* _Exercise directions_: Among the entries, find the lines with the string "floor" and copy them.

Records section start

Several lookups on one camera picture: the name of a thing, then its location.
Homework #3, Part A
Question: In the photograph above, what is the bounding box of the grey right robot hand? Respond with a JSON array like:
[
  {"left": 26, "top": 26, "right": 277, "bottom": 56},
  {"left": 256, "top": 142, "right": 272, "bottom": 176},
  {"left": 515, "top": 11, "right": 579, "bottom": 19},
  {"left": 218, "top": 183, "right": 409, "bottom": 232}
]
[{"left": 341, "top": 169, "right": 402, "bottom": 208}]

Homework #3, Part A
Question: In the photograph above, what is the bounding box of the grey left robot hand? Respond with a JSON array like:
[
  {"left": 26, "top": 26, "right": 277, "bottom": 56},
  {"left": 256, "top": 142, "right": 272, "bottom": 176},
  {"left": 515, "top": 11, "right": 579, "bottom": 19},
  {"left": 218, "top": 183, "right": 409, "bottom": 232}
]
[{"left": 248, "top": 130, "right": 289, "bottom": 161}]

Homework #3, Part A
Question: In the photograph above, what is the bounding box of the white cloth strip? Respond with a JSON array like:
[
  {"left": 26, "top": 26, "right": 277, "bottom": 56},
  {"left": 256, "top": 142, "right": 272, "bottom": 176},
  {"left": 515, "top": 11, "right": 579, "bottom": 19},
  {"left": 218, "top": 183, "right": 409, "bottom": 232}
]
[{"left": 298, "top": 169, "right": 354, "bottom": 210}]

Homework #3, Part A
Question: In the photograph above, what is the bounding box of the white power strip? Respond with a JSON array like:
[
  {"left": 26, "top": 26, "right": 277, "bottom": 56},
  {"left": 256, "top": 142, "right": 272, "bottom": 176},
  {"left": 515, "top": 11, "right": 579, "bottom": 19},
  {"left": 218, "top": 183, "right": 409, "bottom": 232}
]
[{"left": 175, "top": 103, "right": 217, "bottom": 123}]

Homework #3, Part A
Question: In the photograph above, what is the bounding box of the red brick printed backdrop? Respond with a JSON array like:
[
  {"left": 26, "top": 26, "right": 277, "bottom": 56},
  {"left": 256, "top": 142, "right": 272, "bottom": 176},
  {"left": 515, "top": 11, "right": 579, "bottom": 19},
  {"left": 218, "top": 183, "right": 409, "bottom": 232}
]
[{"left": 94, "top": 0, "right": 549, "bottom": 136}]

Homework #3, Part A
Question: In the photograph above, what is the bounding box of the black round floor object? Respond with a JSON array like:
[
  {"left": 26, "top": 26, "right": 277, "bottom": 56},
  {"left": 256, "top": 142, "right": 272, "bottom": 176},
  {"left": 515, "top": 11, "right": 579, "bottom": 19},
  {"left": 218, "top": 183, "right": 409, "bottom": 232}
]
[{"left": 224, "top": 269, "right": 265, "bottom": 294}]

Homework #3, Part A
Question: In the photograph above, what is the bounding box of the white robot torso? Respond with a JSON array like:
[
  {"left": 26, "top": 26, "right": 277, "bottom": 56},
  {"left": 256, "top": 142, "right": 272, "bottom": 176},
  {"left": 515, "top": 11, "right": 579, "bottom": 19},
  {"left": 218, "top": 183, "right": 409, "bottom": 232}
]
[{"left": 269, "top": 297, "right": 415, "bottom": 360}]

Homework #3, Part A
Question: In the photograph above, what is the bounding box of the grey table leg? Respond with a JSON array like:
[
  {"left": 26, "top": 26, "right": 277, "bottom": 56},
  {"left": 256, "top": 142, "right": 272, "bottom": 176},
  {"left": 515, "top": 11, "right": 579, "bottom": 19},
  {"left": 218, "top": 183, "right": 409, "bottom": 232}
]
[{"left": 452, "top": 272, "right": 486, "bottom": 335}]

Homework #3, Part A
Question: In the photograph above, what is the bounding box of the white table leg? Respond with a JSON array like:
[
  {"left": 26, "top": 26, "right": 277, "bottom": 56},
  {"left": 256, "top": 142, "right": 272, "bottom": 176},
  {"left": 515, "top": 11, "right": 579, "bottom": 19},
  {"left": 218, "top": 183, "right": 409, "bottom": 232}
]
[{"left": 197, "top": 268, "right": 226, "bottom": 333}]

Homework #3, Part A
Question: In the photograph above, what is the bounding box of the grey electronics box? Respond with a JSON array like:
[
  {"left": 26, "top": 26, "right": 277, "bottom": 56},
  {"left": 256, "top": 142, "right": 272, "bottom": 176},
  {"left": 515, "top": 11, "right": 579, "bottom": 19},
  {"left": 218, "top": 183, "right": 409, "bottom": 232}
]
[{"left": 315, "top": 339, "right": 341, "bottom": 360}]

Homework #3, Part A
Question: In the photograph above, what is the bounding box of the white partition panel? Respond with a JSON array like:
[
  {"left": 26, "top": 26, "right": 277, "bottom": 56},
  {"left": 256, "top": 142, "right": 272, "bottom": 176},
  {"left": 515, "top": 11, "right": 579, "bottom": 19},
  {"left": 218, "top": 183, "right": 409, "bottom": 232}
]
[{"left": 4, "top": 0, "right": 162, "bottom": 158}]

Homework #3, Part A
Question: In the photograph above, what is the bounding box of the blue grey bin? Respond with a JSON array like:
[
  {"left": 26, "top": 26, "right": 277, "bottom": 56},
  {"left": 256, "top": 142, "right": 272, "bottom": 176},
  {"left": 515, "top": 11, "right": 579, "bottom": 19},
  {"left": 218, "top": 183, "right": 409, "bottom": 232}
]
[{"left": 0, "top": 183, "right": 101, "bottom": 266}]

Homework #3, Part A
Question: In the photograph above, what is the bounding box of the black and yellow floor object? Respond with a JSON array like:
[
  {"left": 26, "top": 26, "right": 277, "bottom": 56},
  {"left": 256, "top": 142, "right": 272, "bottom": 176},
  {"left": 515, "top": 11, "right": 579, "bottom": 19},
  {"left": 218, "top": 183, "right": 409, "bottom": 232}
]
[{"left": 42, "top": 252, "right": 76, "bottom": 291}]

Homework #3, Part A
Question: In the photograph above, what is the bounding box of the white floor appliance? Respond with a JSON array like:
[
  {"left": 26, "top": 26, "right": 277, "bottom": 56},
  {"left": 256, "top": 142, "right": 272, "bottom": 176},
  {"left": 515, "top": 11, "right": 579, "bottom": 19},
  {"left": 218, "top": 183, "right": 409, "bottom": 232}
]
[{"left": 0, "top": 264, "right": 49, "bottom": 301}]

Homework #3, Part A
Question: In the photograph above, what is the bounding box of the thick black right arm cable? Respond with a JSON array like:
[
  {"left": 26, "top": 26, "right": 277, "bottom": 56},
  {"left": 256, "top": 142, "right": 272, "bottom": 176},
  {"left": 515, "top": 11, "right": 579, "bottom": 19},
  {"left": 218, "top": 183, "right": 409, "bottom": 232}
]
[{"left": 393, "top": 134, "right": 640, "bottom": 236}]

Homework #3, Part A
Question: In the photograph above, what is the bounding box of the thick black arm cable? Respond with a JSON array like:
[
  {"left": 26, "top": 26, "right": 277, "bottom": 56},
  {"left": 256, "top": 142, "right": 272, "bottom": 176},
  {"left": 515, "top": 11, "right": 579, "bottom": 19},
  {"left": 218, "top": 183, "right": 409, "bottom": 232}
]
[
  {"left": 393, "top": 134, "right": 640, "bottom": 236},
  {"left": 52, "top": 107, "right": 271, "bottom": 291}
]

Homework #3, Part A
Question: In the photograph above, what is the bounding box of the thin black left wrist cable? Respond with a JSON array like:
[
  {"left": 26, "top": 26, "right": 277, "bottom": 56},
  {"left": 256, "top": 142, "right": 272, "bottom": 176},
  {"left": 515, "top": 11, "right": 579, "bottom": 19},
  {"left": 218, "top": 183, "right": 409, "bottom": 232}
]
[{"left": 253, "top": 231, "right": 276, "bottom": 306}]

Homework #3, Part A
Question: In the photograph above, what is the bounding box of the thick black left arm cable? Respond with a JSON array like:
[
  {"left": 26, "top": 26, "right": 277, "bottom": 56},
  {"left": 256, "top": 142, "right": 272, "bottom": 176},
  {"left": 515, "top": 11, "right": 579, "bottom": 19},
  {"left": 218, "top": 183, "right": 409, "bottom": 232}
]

Records section end

* _Answer area_:
Question: In the photograph above, what is the bounding box of the black round floor object? Respond with a JSON array like:
Question: In the photograph above, what is the bounding box of the black and yellow floor object? Respond with a JSON array like:
Question: In the photograph above, what is the bounding box of the white floor appliance? Respond with a JSON array like:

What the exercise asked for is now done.